Bufale e Fake News mediche: cosa sono e come combattere la disinformazione online

Crisi sanitaria

Quando un autore scrive o espone i risultati di una ricerca, sua o di terzi, solitamente il pubblico si fida di quello che dice, pensando che il divulgatore o il giornalista stia diffondendo vere conoscenze scientifiche, basate su dati e fatti. Tuttavia, la storia ci ha insegnato quanto sia facile celare delle notizie false dietro a risultati di ricerca apparentemente credibili e autorevoli.

Cosa sono le fake news mediche?

Le fake news mediche sono tutte quelle informazioni imprecise, costruite su misura, che comunicano deliberatamente bugie o interpretazioni fuorvianti dei fatti. Oltre a erodere la fiducia nei media e nelle autorità legittime, esse rappresentano una minaccia sia per la salute delle persone sia per la stabilità dell’assistenza sanitaria.

Le fake news mediche possono essere di due tipologie:

Articoli interamente fabbricati
Questi includono notizie provenienti da individui o organizzazioni che si appropriano in modo illecito dei nomi delle aziende e delle testate giornalistiche più rispettate. Sono distribuite con URL falsi, sui social media come screenshot falsificati e nelle e-mail come testo normale. Quest’area delle fake news comprende anche i siti di satira che non intendono presentarsi come vere notizie, ma come notizie fittizie.

Notizie sufficientemente fuorvianti o imprecise
Sono incluse notizie che provengono da organi di stampa autentici, giornalisti professionisti e scrittori online che non sono riusciti a verificare i fatti e hanno riportato affermazioni esagerate o informazioni selezionate. In questa categoria non sono incluse tutte le notizie scritte in modo poco accurato, cioè che presentano alcune omissioni di informazioni, ma soltanto quelle che sono caratterizzate da un’eccessiva manipolazione o omissioni di fatti vitali.

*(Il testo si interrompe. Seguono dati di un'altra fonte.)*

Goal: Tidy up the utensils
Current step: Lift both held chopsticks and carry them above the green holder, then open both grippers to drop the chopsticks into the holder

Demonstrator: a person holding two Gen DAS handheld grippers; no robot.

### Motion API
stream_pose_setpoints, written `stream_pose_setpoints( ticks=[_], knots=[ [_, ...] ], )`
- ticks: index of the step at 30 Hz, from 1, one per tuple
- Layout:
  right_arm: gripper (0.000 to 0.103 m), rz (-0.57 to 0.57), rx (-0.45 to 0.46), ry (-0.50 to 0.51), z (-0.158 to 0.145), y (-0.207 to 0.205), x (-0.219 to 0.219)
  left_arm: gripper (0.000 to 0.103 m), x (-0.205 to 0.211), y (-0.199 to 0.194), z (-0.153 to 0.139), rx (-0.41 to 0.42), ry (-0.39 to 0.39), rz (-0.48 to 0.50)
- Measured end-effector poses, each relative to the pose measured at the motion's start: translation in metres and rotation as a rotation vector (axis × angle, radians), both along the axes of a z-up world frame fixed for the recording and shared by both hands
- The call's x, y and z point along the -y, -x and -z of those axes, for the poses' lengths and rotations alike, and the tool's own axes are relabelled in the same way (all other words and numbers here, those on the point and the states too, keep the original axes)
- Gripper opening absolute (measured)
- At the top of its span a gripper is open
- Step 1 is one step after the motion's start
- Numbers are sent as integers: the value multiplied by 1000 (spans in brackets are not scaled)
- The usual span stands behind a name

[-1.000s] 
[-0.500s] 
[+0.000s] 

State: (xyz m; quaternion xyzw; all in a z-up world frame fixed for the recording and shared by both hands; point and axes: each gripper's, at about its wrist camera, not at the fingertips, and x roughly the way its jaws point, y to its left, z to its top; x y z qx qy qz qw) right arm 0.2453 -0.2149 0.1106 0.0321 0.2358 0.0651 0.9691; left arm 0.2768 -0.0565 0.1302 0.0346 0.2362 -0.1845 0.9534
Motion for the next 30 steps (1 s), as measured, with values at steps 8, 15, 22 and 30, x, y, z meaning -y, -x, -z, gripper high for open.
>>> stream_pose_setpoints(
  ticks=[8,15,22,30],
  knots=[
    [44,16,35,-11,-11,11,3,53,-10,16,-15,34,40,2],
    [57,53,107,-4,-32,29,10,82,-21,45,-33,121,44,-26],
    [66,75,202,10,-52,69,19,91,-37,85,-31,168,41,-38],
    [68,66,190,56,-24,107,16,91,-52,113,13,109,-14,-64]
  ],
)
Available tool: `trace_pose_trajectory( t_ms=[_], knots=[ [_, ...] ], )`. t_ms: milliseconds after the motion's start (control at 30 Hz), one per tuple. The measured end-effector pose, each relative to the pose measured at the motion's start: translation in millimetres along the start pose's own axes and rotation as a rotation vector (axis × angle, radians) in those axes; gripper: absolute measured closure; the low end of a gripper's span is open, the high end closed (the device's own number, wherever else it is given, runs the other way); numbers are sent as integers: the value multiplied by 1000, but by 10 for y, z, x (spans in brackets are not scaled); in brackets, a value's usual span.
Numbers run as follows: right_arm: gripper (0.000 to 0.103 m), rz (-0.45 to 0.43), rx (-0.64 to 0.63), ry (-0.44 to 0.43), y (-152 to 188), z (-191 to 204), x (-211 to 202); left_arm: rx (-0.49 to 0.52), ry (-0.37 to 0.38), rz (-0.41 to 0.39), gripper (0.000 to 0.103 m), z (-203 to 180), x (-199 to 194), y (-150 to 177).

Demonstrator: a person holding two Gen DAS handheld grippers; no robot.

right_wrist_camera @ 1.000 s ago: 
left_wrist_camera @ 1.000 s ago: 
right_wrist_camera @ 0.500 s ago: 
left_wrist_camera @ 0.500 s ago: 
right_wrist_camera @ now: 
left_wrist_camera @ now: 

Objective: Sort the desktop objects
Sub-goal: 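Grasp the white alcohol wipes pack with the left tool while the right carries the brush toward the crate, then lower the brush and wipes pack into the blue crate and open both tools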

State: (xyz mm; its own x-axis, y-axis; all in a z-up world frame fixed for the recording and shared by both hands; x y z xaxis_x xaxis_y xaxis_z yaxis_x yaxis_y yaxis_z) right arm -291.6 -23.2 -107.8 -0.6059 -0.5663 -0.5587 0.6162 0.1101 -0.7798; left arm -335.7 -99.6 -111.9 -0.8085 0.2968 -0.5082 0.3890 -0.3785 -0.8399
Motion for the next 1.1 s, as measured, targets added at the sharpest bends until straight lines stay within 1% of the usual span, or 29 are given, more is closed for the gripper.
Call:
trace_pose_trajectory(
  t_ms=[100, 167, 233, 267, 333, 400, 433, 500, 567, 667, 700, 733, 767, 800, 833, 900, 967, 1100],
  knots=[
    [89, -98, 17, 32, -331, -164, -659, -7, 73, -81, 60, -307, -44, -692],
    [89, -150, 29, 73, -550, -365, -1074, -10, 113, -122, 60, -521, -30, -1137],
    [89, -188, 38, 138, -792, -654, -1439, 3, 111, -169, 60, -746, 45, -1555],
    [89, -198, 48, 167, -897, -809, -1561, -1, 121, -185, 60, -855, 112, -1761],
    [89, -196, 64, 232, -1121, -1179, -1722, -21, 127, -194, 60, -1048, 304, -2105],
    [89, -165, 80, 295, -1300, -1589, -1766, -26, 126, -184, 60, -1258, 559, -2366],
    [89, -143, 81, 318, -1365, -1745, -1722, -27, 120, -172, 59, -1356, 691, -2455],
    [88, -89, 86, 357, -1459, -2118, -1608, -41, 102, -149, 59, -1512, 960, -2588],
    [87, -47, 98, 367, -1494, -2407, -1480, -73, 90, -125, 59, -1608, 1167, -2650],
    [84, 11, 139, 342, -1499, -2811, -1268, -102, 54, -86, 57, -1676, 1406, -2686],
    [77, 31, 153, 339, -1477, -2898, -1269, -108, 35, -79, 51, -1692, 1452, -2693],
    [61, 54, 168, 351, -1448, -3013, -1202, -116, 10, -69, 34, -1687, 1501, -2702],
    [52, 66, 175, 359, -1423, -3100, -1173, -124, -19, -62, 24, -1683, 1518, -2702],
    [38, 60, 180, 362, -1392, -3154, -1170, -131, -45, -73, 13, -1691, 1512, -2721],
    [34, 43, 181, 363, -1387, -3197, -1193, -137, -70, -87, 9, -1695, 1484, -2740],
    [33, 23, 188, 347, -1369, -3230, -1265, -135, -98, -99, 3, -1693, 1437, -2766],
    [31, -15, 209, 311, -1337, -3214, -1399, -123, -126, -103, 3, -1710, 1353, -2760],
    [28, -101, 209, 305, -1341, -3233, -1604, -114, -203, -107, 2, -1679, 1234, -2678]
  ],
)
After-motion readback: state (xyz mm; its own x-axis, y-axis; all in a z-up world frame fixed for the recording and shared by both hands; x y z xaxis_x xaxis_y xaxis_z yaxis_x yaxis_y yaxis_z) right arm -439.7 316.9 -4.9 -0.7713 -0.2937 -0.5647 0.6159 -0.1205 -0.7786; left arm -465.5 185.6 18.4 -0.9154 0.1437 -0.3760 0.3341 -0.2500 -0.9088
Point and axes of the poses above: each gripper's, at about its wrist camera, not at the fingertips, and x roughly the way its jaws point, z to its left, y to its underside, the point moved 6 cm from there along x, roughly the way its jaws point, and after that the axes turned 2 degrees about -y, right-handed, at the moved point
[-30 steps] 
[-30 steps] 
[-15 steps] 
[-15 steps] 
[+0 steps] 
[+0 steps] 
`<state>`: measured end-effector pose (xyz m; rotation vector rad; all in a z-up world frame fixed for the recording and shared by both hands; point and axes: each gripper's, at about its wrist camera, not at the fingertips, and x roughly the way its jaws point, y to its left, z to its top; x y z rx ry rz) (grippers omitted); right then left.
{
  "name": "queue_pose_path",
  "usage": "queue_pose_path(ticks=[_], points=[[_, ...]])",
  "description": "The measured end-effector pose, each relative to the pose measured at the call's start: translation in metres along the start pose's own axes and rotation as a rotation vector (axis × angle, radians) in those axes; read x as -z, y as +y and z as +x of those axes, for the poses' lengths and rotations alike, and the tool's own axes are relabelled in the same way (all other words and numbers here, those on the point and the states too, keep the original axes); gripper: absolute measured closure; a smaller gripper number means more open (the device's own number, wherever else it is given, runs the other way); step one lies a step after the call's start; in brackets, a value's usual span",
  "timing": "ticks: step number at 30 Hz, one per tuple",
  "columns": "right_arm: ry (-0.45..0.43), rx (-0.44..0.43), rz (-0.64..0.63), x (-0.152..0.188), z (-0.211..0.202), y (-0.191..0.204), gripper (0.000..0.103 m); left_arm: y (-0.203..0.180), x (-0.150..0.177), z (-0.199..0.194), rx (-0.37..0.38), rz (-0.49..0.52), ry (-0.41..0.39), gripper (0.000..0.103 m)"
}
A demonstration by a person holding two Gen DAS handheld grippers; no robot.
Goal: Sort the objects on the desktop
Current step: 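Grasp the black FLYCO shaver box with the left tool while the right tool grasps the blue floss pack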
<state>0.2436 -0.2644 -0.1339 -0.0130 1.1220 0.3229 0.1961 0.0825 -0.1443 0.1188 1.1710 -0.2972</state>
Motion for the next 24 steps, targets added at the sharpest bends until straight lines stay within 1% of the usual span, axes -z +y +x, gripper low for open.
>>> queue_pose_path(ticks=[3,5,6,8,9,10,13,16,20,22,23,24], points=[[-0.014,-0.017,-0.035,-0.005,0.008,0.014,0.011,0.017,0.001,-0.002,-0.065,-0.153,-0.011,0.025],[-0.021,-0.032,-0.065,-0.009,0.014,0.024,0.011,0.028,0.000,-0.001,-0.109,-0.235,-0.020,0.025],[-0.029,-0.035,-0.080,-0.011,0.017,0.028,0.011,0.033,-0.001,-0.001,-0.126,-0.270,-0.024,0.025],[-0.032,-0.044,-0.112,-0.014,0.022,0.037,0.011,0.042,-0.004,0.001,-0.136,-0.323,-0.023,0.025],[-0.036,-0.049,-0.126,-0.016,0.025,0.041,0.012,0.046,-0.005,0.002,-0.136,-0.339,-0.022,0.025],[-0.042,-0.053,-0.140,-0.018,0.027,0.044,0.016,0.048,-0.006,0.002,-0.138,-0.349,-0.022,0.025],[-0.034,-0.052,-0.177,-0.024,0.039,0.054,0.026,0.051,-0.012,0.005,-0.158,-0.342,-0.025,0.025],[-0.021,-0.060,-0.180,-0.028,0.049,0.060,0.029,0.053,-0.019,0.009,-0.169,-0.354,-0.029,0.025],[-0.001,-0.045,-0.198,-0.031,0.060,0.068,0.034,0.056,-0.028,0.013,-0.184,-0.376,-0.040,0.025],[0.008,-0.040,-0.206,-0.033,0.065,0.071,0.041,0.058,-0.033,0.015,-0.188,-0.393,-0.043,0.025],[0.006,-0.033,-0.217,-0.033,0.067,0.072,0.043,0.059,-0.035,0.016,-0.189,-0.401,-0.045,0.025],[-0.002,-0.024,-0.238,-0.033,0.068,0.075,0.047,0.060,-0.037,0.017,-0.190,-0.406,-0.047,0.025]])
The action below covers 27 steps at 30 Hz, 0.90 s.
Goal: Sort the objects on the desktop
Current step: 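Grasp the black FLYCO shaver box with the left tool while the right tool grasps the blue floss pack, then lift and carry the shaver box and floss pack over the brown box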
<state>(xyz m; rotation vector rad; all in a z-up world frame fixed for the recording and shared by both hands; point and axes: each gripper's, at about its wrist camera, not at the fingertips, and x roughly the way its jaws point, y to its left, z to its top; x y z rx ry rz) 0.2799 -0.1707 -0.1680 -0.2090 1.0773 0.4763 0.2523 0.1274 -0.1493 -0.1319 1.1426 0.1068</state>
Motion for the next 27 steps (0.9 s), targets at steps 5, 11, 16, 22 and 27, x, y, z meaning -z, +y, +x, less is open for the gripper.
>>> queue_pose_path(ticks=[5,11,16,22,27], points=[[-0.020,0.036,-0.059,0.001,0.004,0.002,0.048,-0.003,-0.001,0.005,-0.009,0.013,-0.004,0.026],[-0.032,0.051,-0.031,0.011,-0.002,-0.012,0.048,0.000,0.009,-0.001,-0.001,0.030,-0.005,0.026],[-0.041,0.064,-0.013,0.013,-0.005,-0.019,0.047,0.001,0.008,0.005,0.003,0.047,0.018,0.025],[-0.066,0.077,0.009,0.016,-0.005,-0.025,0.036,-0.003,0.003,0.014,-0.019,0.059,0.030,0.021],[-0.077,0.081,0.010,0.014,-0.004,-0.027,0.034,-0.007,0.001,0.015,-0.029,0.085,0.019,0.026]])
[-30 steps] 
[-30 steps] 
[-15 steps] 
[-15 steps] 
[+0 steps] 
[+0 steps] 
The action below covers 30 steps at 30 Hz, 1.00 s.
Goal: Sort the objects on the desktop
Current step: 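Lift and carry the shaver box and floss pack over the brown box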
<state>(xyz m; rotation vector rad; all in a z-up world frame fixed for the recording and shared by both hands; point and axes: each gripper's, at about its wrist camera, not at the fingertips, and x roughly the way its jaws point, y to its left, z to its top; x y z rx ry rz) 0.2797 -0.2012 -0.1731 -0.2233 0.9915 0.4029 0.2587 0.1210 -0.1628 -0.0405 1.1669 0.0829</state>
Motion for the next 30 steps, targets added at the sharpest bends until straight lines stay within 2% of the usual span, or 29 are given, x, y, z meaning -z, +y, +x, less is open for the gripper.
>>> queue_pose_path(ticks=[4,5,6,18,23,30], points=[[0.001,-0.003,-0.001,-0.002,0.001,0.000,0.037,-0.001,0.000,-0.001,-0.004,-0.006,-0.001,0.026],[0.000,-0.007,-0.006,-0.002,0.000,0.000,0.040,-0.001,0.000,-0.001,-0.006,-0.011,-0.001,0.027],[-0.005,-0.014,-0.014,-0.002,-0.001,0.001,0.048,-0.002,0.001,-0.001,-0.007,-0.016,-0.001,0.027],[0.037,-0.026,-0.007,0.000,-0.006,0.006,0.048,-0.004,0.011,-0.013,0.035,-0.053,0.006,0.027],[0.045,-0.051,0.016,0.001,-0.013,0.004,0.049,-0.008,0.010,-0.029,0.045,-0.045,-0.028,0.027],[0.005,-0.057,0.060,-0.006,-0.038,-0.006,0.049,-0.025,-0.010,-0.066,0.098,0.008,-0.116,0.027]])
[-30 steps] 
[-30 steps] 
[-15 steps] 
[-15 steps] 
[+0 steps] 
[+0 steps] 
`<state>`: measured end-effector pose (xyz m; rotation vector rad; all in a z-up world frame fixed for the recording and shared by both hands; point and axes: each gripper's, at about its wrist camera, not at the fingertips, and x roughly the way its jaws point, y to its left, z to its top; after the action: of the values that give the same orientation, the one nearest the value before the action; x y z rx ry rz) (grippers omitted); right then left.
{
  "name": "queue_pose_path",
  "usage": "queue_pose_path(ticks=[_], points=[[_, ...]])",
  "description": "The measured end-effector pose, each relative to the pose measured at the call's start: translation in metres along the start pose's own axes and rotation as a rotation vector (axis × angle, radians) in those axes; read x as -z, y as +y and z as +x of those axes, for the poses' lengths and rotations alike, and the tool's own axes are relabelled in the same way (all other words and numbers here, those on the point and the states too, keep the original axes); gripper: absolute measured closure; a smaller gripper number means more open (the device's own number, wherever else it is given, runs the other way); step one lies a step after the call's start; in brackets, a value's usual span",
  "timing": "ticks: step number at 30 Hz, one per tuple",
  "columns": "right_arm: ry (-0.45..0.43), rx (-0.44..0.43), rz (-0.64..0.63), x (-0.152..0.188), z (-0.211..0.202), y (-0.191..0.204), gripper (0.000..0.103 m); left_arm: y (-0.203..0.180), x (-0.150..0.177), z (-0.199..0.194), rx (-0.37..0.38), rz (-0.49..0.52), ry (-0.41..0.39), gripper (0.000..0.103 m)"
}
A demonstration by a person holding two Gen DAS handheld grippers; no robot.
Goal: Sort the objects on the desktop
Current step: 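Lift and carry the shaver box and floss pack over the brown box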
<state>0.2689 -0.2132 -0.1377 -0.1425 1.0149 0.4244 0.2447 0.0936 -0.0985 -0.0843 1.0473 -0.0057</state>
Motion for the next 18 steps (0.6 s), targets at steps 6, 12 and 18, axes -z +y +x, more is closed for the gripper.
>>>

In generale, quando si parla di fake news bisogna fare attenzione a non incriminare ogni notizia che appare al di sotto della perfezione tecnica. Così facendo, infatti, il termine verrebbe indebolito perdendo il suo vero significato di “notizie imprecise e fuorvianti”.
Come riconoscere le bufale mediche?

Saper riconoscere le fake news è una competenza fondamentale per chiunque, poiché consente di difendersi da frodi, truffe e altri atti illeciti.

Ma come si fa a capire se una notizia medica è vera o falsa?

Ecco alcuni consigli:

Controlla che l’autore sia reale, imparziale, credibile e competente riguardo all’argomento di cui scrive.

  1. Se la notizia è online, controlla l’indirizzo web della pagina che stai guardando. A volte, i siti di fake news possono avere errori di ortografia nell’URL o utilizzare estensioni di dominio meno convenzionali come “.infonet” o “.offer”.
  2. Controlla altre fonti autorevoli: riferiscono la notizia nello stesso modo? Se sì, allora molto probabilmente la notizia è affidabile.
  3. Molte fake news sono scritte in modo intelligente per provocare forti reazioni emotive, come paura o rabbia. Mantieni una mentalità critica chiedendoti: perché è stata scritta questa storia? Sta promuovendo una causa particolare o sta cercando di farmi fare clic su un sito web?
  4. Le notizie credibili includono molti fatti: dati, statistiche, citazioni di esperti. Se questi mancano o sono inesatti, è una buona idea controllare quando l’articolo è stato pubblicato. È una notizia attuale o vecchia?
  5. Controlla se la notizia che stai leggendo appartiene a un sito di satira. Questa tipologia di blog è molto popolare e talvolta non è sempre chiaro se le storie che raccontano siano vere o soltanto uno scherzo.
  6. Le immagini online potrebbero essere state modificate o manipolate. Verifica quindi che non vi siano segni di deformazioni e che la foto sia utilizzata nel giusto contesto.

Conclusione

Le fake news sono diffuse anche nel mondo medico e sanitario. Si possono presentare come notizie false costruite su misura oppure come notizie scadenti che manipolano i fatti reali. Per questo motivo, è bene essere critici mentre si legge una notizia scientifica online, ponendosi delle domande riguardo all’autore, alla credibilità della fonte e al modo in cui i fatti vengono raccontati. Specialmente se qualcosa sembra troppo bello per essere vero, proprio perché sembra incredibile, potrebbe essere falso.